Amoureux de l’art de vivre sétois, il n’était pas rare de croiser l’homme en noir au détour d’un étal des halles. Mais ces dernières années, le peintre se faisait plus discret, vivant à l’ombre de son pin parasol. Aujourd’hui, le monde perd un immense artiste et la ville de Sète un de ses plus illustres citoyens. La Ville et les Sétois lui sont reconnaissants de les avoir choisis comme port d’attache. Je présente à sa femme Colette, à sa famille et à ses proches mes plus sincères et affectueuses condoléances. » - Christian Teyssèdre, maire de Rodez: “Cela me touche énormément. Le musée Soulages est la vitrine, le moteur, du développement culturel et économique de la ville. Avec cette infrastructure, Pierre Soulages avait envoyé un signe fort, de modernité”.
- Sébastien Bras, chef du restaurant Le Suquet à Laguiole et du café Bras au Musée Soulages, Rodez: “C’est un grand défenseur de notre territoire qui disparaît.
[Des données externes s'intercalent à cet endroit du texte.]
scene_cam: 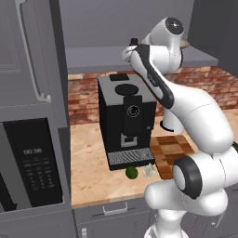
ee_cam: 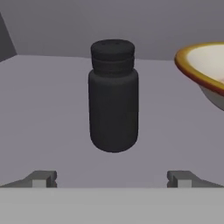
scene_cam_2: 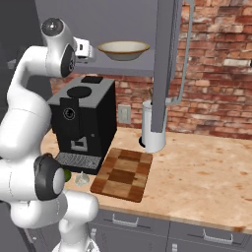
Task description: Open the cabinet. Place the bowl and condiment on the counter. Then place the lime and garlic on the cutting board.
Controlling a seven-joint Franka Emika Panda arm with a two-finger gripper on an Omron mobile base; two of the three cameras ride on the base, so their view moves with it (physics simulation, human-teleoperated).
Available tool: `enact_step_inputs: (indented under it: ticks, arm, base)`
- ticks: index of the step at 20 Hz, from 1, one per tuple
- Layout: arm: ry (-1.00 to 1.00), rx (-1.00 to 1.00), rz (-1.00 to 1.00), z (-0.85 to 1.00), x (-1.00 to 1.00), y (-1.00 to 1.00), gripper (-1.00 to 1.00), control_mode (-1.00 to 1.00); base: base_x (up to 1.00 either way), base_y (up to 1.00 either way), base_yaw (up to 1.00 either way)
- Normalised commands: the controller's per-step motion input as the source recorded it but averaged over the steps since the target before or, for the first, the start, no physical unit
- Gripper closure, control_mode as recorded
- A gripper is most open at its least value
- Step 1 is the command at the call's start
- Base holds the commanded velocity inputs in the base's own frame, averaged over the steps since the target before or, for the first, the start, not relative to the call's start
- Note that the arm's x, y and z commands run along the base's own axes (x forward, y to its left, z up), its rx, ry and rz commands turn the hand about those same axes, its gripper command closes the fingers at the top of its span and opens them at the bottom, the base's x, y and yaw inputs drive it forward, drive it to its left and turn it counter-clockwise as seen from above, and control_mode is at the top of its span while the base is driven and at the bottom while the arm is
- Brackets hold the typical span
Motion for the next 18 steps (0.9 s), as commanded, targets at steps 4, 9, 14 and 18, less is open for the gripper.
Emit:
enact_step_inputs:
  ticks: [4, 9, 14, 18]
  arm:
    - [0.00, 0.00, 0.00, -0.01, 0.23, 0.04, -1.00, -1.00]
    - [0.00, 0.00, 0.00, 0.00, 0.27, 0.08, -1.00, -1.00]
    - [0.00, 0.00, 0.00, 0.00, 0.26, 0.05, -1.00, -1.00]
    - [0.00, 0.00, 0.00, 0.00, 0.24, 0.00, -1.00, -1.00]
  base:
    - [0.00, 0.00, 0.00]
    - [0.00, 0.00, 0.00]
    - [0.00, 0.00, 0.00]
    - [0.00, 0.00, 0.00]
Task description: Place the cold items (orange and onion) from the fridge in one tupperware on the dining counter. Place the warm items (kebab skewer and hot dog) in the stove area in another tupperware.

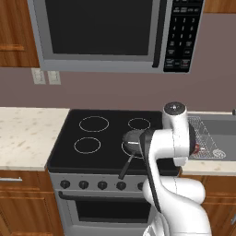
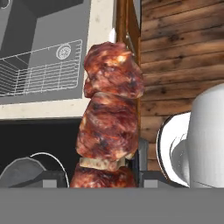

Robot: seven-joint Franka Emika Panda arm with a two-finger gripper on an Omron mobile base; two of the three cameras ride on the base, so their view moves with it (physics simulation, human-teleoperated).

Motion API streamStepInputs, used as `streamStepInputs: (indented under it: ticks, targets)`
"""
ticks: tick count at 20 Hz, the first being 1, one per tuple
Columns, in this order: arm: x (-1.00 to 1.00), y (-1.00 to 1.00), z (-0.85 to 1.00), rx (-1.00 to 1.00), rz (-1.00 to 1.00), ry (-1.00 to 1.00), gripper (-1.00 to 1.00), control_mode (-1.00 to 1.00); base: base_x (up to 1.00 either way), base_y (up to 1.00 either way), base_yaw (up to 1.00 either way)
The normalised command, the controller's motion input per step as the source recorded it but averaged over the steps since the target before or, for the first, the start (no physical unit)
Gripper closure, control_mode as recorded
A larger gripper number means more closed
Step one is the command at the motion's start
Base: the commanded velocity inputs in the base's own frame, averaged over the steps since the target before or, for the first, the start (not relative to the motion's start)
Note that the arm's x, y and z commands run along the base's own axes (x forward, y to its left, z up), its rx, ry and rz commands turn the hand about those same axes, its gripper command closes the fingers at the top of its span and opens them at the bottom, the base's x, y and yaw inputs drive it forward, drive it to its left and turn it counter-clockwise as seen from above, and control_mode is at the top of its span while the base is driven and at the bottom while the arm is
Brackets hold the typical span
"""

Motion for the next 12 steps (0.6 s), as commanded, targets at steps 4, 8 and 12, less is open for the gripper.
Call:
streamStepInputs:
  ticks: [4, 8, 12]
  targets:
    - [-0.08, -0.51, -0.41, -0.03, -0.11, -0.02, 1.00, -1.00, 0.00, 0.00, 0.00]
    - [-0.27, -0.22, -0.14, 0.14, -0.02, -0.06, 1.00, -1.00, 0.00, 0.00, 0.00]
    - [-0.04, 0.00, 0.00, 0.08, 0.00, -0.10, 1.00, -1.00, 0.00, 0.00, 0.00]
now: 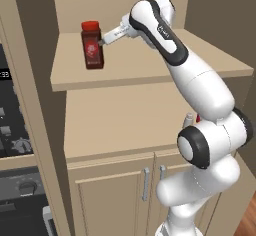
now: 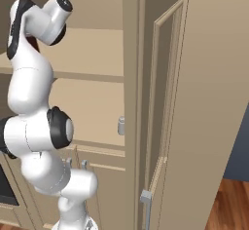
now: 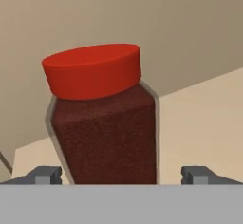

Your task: Collect the paprika, ketchup, and shaker from the cabinet and place them next to the stove.

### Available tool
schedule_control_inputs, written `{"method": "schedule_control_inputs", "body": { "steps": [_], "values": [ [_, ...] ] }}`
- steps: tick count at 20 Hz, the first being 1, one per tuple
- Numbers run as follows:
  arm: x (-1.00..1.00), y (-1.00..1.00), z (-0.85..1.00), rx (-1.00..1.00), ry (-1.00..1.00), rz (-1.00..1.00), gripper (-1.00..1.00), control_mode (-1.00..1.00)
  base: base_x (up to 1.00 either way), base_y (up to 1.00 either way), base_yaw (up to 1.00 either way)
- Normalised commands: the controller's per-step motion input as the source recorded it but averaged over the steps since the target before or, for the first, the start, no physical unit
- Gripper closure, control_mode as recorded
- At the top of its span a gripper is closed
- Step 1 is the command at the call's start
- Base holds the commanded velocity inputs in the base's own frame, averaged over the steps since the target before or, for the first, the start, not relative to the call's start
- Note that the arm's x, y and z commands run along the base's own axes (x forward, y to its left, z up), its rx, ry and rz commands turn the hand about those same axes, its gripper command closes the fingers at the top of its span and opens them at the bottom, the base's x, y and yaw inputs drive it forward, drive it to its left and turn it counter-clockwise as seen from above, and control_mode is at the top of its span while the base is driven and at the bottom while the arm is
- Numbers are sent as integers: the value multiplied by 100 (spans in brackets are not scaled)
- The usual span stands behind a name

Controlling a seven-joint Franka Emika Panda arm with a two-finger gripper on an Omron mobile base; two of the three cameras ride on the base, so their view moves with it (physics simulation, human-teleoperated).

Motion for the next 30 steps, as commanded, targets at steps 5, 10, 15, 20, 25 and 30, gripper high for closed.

C’était une figure internationale de l’art incroyable, un grand personnage, une chance pour le département de l’Aveyron. C’est une grande émotion aujourd’hui de perdre quelqu’un comme lui. J’ai toujours aimé sa simplicité et son rapport très sain à la nourriture. Il appréciait beaucoup la cuisine familiale, de terroir. Une cuisine comme celle que l’on essaie de défendre justement au café Bras au sein du musée Soulages, et qui ne dénote pas, je l’espère, avec sa façon d’aimer la nourriture”.